Australian Health Minister Tony Abbott warned of the dangers of excessive consumption of sweetened soft drinks and their contribution to rising obesity levels and diabetes yesterday.
"I think that soft drinks, other than as an occasional treat, can be very, very harmful," Abbott said at a conference on diabetes yesterday (13 Nov). "It's distressing that soft drinks are overwhelmingly the biggest single sellers in our supermarkets right around Australia.
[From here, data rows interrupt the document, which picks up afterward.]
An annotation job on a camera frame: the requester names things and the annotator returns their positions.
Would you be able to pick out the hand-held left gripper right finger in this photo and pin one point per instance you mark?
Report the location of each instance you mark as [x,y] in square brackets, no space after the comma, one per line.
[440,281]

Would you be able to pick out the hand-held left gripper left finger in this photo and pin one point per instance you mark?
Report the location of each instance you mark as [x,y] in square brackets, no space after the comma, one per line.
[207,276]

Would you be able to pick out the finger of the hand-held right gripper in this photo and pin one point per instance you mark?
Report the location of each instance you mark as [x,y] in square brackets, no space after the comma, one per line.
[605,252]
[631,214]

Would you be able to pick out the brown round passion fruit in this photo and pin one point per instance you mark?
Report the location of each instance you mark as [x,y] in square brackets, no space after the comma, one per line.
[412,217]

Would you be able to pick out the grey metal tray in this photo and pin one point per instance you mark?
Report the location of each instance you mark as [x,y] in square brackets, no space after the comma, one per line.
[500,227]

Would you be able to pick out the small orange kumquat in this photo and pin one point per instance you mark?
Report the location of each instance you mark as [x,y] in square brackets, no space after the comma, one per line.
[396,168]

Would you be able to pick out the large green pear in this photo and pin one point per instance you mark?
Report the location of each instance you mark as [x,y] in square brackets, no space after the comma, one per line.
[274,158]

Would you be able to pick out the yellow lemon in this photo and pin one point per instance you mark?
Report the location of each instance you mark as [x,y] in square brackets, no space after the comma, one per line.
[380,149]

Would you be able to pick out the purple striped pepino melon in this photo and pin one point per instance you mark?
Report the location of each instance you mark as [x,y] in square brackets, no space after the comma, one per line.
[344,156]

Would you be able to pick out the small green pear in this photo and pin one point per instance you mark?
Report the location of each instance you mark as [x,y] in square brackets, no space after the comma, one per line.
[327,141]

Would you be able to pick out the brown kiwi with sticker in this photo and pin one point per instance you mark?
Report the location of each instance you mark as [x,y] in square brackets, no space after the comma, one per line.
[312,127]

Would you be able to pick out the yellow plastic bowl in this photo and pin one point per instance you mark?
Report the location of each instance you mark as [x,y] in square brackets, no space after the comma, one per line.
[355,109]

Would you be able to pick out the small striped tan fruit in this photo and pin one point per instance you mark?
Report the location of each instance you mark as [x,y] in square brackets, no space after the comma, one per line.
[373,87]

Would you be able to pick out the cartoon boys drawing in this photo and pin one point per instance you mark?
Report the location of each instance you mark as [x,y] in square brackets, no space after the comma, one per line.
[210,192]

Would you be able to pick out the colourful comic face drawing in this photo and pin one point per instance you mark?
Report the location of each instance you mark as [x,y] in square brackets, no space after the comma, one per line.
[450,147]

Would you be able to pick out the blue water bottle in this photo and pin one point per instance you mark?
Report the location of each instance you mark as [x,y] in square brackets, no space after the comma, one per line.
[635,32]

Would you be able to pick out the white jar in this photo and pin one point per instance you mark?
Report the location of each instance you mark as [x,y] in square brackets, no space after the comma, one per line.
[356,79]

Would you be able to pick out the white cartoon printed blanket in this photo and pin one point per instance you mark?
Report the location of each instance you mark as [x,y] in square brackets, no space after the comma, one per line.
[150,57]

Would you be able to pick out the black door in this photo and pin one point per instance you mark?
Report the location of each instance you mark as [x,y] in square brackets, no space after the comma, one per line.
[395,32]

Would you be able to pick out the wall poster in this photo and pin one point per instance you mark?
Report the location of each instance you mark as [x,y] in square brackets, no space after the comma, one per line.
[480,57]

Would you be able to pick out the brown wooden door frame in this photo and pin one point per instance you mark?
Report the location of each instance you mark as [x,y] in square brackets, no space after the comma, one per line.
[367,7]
I'm not saying that it be banned, but I do think that it should be something that people buy for the occasional treat, not as a regular part of their kids' diets."
While he had tough words for the industry, Abbott stopped short of recommending any ban or change to advertising regulations. "The government ought to help get the message out there that soft drink is all very well as an occasional treat, but it's not something that should be a staple of kids' diets," Abbott added.
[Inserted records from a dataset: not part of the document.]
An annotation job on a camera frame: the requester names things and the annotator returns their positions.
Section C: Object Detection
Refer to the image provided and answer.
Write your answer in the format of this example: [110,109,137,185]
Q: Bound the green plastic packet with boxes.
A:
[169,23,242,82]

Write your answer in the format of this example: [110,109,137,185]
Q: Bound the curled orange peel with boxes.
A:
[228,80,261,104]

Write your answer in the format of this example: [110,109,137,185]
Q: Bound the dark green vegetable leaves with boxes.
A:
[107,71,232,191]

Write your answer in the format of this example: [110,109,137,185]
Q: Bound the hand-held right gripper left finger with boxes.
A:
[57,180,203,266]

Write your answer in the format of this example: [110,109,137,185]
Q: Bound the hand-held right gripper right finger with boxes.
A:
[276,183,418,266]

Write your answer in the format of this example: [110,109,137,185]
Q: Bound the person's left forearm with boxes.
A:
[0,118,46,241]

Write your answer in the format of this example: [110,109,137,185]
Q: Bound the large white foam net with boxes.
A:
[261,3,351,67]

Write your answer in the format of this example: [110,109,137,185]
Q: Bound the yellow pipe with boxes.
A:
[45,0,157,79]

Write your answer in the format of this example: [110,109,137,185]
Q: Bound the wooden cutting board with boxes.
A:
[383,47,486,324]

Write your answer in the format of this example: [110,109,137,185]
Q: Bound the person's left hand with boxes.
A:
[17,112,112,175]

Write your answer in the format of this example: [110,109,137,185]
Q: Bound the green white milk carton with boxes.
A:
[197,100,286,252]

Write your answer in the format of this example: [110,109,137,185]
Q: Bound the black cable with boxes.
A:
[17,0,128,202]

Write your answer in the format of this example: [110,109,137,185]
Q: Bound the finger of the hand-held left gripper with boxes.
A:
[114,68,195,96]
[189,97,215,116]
Nearly 80% of Australian adolescents drink a soft drink every week, the conference was told, and more than a quarter of toddlers aged two or three have fizzy drinks every day. Per capita soft drinks consumption in Australia has doubled over the past 35 years to 113 litres.
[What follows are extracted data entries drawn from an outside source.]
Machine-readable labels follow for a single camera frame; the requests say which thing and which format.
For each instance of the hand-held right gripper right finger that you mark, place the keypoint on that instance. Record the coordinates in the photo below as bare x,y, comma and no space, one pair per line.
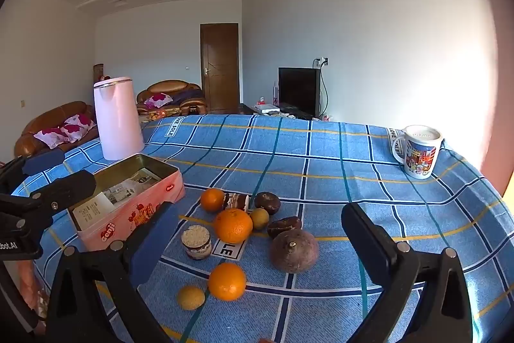
361,234

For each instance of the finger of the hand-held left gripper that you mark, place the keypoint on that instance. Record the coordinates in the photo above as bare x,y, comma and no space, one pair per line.
68,188
40,163

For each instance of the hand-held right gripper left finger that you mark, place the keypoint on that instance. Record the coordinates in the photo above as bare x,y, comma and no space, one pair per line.
158,246

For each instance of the small jar with white lid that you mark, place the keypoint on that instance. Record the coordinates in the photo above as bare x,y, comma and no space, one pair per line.
196,240

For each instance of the pink metal tin box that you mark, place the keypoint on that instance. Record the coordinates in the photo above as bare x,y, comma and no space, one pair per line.
120,223

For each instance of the medium orange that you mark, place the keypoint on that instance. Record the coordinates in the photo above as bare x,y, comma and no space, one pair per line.
227,282

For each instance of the yellow-green round fruit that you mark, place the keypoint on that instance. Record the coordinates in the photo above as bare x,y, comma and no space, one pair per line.
191,297
260,219

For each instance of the floral pink pillow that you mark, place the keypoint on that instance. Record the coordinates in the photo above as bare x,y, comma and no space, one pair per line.
54,137
158,100
78,124

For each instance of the printed paper leaflet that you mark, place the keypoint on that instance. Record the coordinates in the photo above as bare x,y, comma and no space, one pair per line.
108,198

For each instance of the brown leather sofa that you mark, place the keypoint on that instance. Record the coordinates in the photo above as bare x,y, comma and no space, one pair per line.
52,114

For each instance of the large brown round fruit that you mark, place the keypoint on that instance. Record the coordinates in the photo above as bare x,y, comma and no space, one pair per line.
294,251

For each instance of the small orange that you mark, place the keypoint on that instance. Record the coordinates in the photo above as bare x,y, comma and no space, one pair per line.
212,200

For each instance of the large orange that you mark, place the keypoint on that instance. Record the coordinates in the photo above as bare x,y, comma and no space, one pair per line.
233,226

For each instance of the wrinkled brown passion fruit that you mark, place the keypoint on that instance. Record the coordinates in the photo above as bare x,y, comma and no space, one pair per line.
268,202
283,226

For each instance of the blue plaid tablecloth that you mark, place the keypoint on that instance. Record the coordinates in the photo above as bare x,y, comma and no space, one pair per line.
321,166

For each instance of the pink electric kettle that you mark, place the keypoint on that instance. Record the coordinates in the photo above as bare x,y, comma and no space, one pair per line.
118,118

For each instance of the white cartoon print mug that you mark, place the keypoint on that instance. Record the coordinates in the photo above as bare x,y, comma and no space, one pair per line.
419,158

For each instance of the low dark television stand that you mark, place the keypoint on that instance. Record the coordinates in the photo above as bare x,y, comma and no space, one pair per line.
293,112

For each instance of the brown leather armchair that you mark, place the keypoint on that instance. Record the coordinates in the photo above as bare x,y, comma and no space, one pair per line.
168,86

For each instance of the dark purple blanket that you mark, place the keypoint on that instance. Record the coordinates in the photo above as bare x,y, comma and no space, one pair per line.
186,97

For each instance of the white flat box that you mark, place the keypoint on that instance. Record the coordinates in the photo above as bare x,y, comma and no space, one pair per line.
268,108

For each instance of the black television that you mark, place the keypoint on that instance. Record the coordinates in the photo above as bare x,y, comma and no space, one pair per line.
299,90

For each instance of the dark brown wooden door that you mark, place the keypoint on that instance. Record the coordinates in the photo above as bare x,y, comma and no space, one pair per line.
221,65

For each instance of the white wall outlet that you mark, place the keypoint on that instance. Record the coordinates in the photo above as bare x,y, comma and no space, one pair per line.
321,61
A leading obesity expert said the campaign should not be focused solely on carbonated soft drinks (CSDs). "It's not just soft drink doing the damage," said Professor Boyd Swinburn of Deakin University. "Primary school kids don't drink a heck of a lot of soft drink but they do drink a lot of fruit drinks and sweetened cordial . . . and I put them all in the one bunch."

Meanwhile, Peter Little, national president of Diabetes Australia, called for soft drinks to carry warning labels. "It's probably reasonable to educate people to link that energy value to how much exercise you have to do," he said.